- **Task requirements**
Only one stretch of the data below is needed. Output the lines from the one with "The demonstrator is" up to and including the one with "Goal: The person", exactly as they stand.

- **Stored data**
□ □ □ □
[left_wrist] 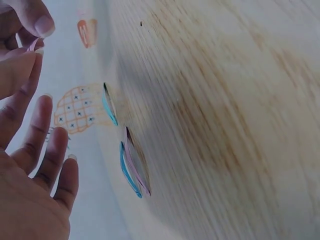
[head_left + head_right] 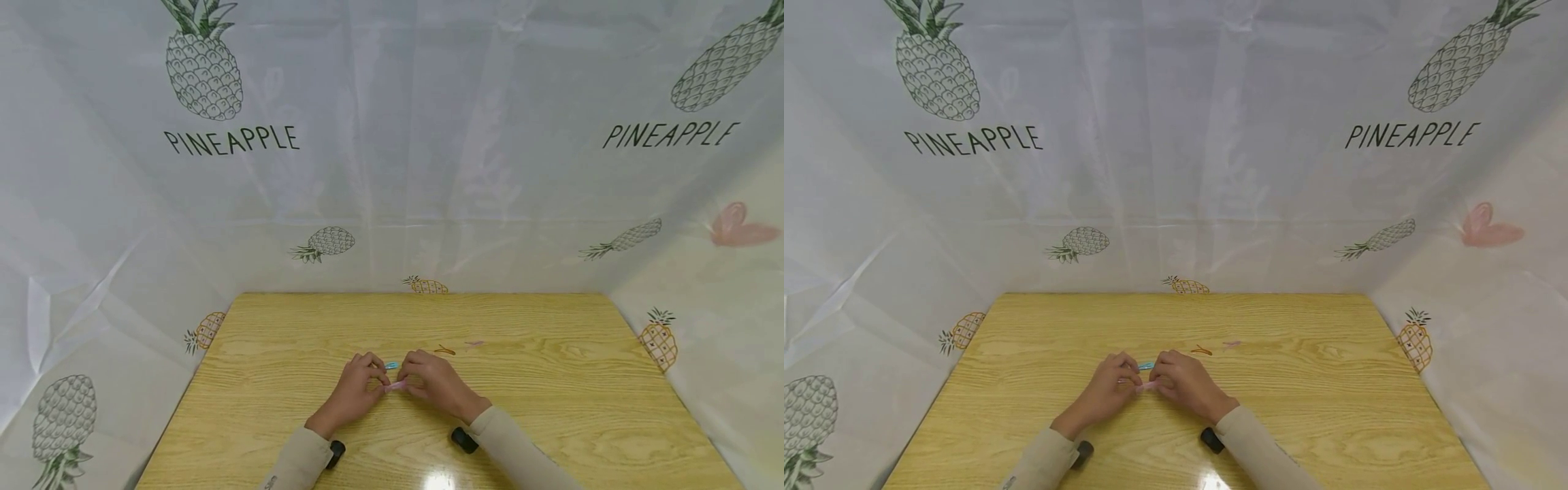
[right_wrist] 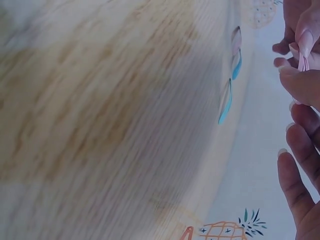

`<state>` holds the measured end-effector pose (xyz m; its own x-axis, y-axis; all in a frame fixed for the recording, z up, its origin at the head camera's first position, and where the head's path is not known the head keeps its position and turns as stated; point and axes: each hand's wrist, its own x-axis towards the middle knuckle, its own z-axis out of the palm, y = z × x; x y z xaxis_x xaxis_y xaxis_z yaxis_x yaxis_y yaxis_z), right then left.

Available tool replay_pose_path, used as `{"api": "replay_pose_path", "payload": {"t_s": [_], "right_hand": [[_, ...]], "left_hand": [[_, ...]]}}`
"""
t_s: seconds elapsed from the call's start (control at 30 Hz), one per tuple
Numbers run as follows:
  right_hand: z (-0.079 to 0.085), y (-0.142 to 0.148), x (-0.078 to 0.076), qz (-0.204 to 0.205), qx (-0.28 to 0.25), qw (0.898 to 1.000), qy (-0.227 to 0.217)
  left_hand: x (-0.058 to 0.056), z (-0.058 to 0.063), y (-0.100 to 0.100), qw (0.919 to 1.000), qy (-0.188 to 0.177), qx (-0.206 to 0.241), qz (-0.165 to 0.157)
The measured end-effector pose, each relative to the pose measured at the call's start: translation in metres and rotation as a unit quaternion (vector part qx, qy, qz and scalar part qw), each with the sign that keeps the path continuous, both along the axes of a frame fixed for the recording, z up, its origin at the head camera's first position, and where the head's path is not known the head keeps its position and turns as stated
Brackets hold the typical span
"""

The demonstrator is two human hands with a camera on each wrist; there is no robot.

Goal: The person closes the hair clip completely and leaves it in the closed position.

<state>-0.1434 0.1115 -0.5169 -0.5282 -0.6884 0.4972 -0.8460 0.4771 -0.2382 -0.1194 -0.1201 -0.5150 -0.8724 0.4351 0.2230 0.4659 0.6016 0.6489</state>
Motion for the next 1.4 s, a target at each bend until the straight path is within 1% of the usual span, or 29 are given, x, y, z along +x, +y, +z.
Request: {"api": "replay_pose_path", "payload": {"t_s": [0.23, 0.33, 0.43, 0.53, 0.63, 0.77, 0.87, 0.97, 1.1, 1.17, 1.23, 1.4], "right_hand": [[-0.001, -0.003, 0.000, 0.010, 0.008, 1.000, 0.012], [-0.001, -0.004, 0.000, 0.007, 0.018, 1.000, 0.016], [-0.003, -0.006, -0.001, 0.000, 0.025, 1.000, 0.012], [-0.004, -0.007, -0.001, -0.010, 0.032, 0.999, 0.005], [-0.005, -0.008, -0.001, -0.025, 0.038, 0.999, 0.000], [-0.005, -0.010, -0.002, -0.049, 0.047, 0.998, -0.014], [-0.007, -0.012, -0.004, -0.061, 0.055, 0.996, -0.025], [-0.009, -0.015, -0.006, -0.069, 0.059, 0.995, -0.034], [-0.010, -0.019, -0.008, -0.080, 0.065, 0.994, -0.045], [-0.011, -0.021, -0.008, -0.086, 0.069, 0.993, -0.050], [-0.012, -0.022, -0.009, -0.090, 0.071, 0.992, -0.054], [-0.013, -0.025, -0.010, -0.100, 0.077, 0.990, -0.060]], "left_hand": [[-0.002, -0.003, -0.003, 0.9990, -0.040, 0.021, -0.002], [-0.002, -0.004, -0.004, 0.9978, -0.058, 0.031, -0.004], [-0.002, -0.004, -0.005, 0.9979, -0.056, 0.031, -0.001], [-0.001, -0.003, -0.004, 0.9996, -0.027, 0.008, 0.011], [0.001, 0.000, -0.002, 0.9989, 0.019, -0.030, 0.029], [0.002, 0.002, 0.001, 0.9927, 0.084, -0.073, 0.047], [0.001, 0.000, 0.002, 0.9867, 0.115, -0.102, 0.052], [-0.003, -0.004, 0.003, 0.9797, 0.129, -0.144, 0.053], [-0.006, -0.005, 0.005, 0.9674, 0.147, -0.199, 0.052], [-0.007, -0.005, 0.006, 0.9628, 0.156, -0.215, 0.052], [-0.008, -0.005, 0.007, 0.9599, 0.160, -0.224, 0.052], [-0.011, -0.006, 0.008, 0.9554, 0.165, -0.239, 0.052]]}}
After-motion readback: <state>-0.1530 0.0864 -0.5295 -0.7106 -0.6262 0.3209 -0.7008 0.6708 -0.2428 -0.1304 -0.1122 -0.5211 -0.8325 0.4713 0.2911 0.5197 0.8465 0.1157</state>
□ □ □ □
- **Task solution**
The demonstrator is two human hands with a camera on each wrist; there is no robot.

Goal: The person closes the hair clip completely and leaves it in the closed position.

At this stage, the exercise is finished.